YOUR GOAL:
From the data below, set down exactly the lines between the one holding "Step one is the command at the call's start" and the one holding "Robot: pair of", inclusive, and no others.
___ DATA TO PROCESS ___
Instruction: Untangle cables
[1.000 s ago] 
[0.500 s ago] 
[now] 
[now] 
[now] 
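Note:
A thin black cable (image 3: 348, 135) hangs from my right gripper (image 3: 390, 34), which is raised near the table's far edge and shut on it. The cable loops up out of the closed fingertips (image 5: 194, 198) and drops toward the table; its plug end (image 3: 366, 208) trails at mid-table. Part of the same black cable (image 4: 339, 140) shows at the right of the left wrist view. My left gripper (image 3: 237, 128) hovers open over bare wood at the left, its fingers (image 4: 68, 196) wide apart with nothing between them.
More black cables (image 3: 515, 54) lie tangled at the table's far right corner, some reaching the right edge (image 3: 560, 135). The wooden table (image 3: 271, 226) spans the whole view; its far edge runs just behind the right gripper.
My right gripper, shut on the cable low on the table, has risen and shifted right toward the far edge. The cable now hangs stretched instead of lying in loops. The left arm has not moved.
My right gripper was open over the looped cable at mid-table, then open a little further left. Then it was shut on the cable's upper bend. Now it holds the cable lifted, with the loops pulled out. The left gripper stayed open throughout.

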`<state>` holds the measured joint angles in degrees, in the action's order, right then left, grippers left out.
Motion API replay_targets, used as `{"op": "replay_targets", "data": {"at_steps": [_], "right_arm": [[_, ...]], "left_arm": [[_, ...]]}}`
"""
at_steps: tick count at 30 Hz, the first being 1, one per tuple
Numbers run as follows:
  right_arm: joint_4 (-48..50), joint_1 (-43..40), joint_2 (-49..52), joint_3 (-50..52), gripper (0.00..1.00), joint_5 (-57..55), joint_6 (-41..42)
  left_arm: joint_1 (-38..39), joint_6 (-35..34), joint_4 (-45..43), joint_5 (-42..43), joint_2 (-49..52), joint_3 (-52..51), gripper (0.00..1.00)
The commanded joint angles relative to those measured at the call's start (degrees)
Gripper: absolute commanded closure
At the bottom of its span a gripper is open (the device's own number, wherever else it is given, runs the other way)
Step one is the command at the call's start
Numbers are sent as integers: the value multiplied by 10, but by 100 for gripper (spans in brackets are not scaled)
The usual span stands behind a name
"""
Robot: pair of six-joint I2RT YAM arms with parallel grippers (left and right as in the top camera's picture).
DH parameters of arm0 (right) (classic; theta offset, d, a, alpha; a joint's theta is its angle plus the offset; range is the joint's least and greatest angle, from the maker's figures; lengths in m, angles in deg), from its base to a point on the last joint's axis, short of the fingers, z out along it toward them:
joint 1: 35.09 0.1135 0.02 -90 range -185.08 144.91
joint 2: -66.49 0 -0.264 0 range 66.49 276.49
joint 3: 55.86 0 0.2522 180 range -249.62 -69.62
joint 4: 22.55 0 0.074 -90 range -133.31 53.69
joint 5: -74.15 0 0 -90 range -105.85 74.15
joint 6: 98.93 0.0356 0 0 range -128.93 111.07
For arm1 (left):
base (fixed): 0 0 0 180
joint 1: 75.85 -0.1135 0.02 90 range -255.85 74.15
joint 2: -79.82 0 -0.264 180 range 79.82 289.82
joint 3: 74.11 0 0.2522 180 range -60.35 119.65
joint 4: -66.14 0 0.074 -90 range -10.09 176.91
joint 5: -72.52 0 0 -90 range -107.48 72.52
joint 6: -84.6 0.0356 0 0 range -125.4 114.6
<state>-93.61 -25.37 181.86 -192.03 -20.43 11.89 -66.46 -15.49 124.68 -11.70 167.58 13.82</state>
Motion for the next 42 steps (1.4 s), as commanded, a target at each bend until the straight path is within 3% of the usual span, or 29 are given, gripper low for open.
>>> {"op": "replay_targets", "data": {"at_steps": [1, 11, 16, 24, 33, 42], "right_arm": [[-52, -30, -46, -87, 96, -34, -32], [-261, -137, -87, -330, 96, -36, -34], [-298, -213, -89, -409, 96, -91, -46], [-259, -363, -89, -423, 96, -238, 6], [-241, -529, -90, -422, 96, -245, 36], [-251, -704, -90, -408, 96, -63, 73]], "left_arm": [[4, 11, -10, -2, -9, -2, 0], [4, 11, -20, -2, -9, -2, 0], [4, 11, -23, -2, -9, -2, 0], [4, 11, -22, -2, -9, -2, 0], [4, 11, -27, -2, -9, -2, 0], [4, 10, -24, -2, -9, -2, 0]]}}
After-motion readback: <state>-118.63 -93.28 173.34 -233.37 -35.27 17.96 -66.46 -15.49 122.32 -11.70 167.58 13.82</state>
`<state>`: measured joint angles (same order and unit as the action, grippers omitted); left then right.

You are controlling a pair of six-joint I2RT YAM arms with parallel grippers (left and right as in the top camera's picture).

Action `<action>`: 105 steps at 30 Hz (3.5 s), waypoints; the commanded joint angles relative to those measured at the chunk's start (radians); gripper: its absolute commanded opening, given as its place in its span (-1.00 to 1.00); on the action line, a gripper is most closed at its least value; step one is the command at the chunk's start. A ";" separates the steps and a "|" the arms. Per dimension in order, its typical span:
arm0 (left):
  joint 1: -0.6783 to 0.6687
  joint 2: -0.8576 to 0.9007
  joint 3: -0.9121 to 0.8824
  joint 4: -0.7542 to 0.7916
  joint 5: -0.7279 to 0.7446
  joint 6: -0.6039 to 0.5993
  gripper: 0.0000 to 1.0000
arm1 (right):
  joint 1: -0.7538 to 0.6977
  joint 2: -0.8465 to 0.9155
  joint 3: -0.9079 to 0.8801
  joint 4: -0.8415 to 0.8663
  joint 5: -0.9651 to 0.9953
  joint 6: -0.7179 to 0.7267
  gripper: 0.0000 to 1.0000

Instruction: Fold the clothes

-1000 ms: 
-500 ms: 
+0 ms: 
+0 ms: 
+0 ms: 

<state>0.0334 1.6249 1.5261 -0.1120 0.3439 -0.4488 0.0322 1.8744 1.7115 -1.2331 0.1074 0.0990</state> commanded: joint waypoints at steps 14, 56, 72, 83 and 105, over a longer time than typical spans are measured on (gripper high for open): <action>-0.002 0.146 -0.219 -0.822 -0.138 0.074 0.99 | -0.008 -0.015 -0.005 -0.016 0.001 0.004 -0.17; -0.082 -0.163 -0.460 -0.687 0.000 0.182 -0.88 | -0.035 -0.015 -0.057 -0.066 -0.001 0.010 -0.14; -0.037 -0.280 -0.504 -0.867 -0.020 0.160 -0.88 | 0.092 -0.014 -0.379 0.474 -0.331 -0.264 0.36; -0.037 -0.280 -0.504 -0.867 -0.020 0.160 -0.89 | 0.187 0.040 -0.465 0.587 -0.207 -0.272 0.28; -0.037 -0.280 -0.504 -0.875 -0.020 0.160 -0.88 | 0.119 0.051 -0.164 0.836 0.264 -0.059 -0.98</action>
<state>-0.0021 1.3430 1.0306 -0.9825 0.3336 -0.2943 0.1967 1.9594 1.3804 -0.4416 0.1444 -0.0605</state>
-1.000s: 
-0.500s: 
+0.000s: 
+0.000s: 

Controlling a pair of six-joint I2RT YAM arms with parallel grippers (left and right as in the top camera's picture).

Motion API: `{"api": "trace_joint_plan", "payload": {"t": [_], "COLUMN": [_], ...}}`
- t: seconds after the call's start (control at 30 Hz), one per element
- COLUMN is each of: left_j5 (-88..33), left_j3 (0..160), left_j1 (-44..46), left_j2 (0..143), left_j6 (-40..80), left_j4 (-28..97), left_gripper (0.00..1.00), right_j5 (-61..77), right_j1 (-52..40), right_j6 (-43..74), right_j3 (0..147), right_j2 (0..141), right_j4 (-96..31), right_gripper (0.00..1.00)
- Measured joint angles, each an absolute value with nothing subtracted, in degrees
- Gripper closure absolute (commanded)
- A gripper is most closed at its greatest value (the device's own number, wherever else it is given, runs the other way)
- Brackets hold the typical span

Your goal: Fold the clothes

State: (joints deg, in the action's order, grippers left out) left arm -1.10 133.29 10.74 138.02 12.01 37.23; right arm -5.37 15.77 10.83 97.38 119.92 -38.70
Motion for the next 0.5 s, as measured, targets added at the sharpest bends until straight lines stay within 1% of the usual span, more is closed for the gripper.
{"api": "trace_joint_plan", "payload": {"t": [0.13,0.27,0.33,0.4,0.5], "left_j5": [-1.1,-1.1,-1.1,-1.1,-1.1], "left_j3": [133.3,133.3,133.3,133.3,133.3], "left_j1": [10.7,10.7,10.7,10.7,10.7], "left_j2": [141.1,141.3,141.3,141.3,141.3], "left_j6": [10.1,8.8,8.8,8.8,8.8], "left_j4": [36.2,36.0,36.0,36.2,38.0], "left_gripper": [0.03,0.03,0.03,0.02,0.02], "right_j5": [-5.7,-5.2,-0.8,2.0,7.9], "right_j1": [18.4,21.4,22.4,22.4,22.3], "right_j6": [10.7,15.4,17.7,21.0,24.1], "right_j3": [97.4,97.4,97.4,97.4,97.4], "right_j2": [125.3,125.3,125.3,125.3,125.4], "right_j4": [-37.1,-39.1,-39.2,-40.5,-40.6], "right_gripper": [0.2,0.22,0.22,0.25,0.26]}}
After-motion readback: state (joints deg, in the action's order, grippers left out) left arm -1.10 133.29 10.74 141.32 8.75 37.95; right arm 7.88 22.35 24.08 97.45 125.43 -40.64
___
ANSWER SECTION:
Step one is the command at the call's start
Numbers are sent as integers: the value multiplied by 10, but by 100 for gripper (spans in brackets are not scaled)
The usual span stands behind a name
"""
Robot: pair of six-joint I2RT YAM arms with parallel grippers (left and right as in the top camera's picture).

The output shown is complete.